**PROBLEM DESCRIPTION:**
Isolate every line in the data with the string "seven" and copy it.

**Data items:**
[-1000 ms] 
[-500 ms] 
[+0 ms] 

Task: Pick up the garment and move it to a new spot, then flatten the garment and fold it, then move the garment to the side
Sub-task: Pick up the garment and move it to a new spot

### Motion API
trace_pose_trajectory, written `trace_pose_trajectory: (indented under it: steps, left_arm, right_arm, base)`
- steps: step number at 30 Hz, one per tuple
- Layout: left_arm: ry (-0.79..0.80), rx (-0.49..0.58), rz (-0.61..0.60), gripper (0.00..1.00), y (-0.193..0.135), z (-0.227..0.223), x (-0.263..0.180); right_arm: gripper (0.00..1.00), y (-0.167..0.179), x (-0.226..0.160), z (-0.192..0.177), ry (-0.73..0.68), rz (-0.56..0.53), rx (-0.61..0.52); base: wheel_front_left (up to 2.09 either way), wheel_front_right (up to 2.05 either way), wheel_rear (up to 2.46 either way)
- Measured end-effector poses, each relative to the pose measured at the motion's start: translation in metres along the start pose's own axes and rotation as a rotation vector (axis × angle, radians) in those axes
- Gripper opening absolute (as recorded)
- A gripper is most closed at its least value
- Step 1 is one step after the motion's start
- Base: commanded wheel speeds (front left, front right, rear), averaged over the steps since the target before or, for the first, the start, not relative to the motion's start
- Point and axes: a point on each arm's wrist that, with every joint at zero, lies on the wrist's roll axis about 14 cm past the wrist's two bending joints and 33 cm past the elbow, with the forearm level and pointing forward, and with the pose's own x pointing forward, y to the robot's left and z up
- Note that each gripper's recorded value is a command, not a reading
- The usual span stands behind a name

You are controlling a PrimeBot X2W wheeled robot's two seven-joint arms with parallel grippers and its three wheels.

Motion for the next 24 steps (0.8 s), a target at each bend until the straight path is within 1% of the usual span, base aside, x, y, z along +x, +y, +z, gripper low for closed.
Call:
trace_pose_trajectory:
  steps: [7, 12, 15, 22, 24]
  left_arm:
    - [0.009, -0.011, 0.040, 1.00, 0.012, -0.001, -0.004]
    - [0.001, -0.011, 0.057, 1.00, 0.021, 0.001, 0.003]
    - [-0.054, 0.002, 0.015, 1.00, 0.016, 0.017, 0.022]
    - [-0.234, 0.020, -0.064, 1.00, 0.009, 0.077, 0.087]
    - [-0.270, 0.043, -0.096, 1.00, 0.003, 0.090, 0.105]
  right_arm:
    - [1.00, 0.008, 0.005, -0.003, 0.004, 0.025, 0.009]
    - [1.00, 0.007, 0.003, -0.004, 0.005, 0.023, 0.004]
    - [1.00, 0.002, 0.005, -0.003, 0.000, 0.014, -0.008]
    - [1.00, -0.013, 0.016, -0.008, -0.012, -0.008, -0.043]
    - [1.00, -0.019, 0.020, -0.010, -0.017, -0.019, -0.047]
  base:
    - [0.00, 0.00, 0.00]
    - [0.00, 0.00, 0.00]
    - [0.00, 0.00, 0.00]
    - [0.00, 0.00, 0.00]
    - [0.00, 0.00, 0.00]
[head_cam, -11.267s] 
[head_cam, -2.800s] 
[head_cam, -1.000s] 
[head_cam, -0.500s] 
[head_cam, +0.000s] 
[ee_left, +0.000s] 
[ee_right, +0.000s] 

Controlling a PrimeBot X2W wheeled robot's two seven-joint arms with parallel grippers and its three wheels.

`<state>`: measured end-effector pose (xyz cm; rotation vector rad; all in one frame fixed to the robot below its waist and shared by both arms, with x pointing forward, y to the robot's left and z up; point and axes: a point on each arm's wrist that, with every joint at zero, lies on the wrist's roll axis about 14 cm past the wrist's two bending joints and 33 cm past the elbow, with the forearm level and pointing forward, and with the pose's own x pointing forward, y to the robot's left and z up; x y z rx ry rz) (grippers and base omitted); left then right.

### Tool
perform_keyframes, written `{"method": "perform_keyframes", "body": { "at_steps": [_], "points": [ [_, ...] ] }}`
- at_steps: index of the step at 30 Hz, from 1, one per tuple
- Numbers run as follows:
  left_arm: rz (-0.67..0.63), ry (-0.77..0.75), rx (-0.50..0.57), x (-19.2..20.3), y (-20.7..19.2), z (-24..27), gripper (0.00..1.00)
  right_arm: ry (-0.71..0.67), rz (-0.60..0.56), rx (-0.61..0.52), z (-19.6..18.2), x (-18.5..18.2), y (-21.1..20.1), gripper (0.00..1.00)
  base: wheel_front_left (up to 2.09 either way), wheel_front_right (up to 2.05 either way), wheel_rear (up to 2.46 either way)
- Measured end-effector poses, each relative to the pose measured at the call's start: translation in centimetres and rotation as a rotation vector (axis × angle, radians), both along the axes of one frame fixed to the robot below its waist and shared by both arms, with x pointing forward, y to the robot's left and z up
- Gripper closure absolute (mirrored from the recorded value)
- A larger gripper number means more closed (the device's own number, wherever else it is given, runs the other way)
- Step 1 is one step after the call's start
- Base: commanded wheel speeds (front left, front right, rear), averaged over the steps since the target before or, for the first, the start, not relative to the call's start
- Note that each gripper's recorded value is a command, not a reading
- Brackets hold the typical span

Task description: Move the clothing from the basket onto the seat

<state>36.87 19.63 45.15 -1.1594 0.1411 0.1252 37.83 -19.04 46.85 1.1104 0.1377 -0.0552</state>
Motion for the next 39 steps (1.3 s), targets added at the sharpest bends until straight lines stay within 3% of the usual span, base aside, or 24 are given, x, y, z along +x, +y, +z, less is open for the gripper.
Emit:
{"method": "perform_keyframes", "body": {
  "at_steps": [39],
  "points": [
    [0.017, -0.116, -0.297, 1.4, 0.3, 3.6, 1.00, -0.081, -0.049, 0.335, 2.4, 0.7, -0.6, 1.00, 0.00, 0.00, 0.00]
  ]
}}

**OUTPUT FOR THIS EXERCISE:**
You are controlling a PrimeBot X2W wheeled robot's two seven-joint arms with parallel grippers and its three wheels.
Controlling a PrimeBot X2W wheeled robot's two seven-joint arms with parallel grippers and its three wheels.

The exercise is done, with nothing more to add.